Gamma-aminobutyric acid (GABA) is the main neurotransmitter of inhibitory synaptic transmission, which is critical for oscillatory activity and synchronization of neurons in neural networks. GABA is synthesized by glutamic acid decarboxylase (GAD) enzymes in the inhibitory neuron and, thus, the deregulation of GAD enzymes and subsequent change of GABAergic activity are involved in various neurological and neuropsychiatric diseases. Under hypoxic conditions, neurons undergo neuropathological alterations which can be subtle or severe. Many studies have focused on the alteration of excitatory neurons by hypoxic injury, while inhibitory neuronal changes have not been well determined. Here, we demonstrated that hypoxic conditions decrease the expression of inhibitory neuron-related proteins, including GAD enzymes, through transcript downregulation and proteasomal degradation.
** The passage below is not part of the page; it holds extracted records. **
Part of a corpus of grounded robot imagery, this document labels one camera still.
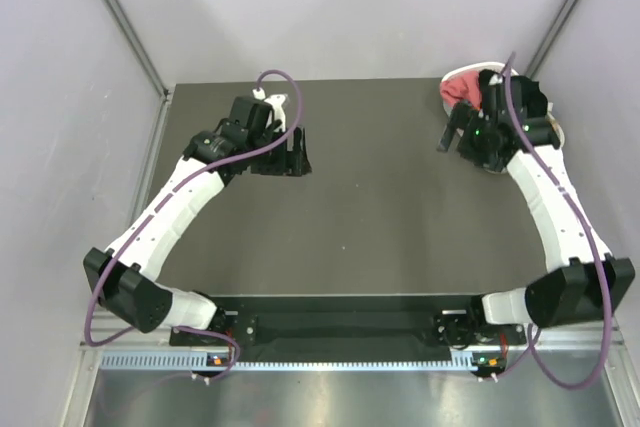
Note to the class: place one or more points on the aluminium frame rail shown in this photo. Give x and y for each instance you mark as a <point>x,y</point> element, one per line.
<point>105,324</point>

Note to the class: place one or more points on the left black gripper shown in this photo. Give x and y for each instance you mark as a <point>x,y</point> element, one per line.
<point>289,163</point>

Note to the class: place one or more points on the pink t shirt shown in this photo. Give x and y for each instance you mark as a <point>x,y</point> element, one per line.
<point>461,87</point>

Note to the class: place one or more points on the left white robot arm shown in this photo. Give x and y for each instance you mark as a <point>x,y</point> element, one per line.
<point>124,275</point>

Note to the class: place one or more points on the grey slotted cable duct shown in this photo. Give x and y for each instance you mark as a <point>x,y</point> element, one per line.
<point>202,361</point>

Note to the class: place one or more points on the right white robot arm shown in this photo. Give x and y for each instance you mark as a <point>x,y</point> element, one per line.
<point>584,280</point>

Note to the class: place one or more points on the black t shirt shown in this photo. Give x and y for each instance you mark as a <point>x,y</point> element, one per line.
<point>533,98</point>

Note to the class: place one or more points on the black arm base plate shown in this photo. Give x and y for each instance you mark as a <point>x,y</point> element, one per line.
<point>429,320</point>

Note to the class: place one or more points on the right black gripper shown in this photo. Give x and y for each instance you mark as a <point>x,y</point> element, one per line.
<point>461,120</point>

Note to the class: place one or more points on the white laundry basket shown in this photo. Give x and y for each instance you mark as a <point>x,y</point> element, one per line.
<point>540,131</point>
Hif-1α induction and glutamate release under hypoxic conditions were implicated in the mechanism of GAD enzyme level reduction. Surprisingly, these conditions altered the density and size of inhibitory synapses, which was irreversible by reoxygenation, but was mediated by glutamate activity. Our findings suggest that potential implication of the compositional and structural alterations of inhibitory neuron in the pathogenesis of various hypoxic injuries.

γ-氨基丁酸（GABA）是抑制性突触传递的主要神经递质，对神经网络中神经元的振荡活动和同步至关重要。GABA是由抑制性神经元中的谷氨酸脱羧酶（GAD）酶合成的，因此，GAD酶的失调和随后的GABA能活性变化涉及多种神经系统疾病和神经精神疾病。在缺氧条件下，神经元会发生细微或严重的神经病理改变。许多研究集中于缺氧性损伤引起的兴奋性神经元的改变，而抑制性神经元的变化尚未得到很好的确定。在这里，我们证明了低氧条件会降低抑制性神经元相关蛋白（包括GAD酶）的表达，通过转录下调和蛋白酶体降解。低氧条件下Hif-1α的诱导和谷氨酸的释放与GAD酶水平降低的机制有关。令人惊讶的是，这些条件改变了抑制性突触的密度和大小，这种抑制性突触是通过复氧作用不可逆的，但是是由谷氨酸的活性介导的。我们的发现表明，抑制性神经元的组成和结构改变在各种低氧损伤的发病机理中具有潜在的意义。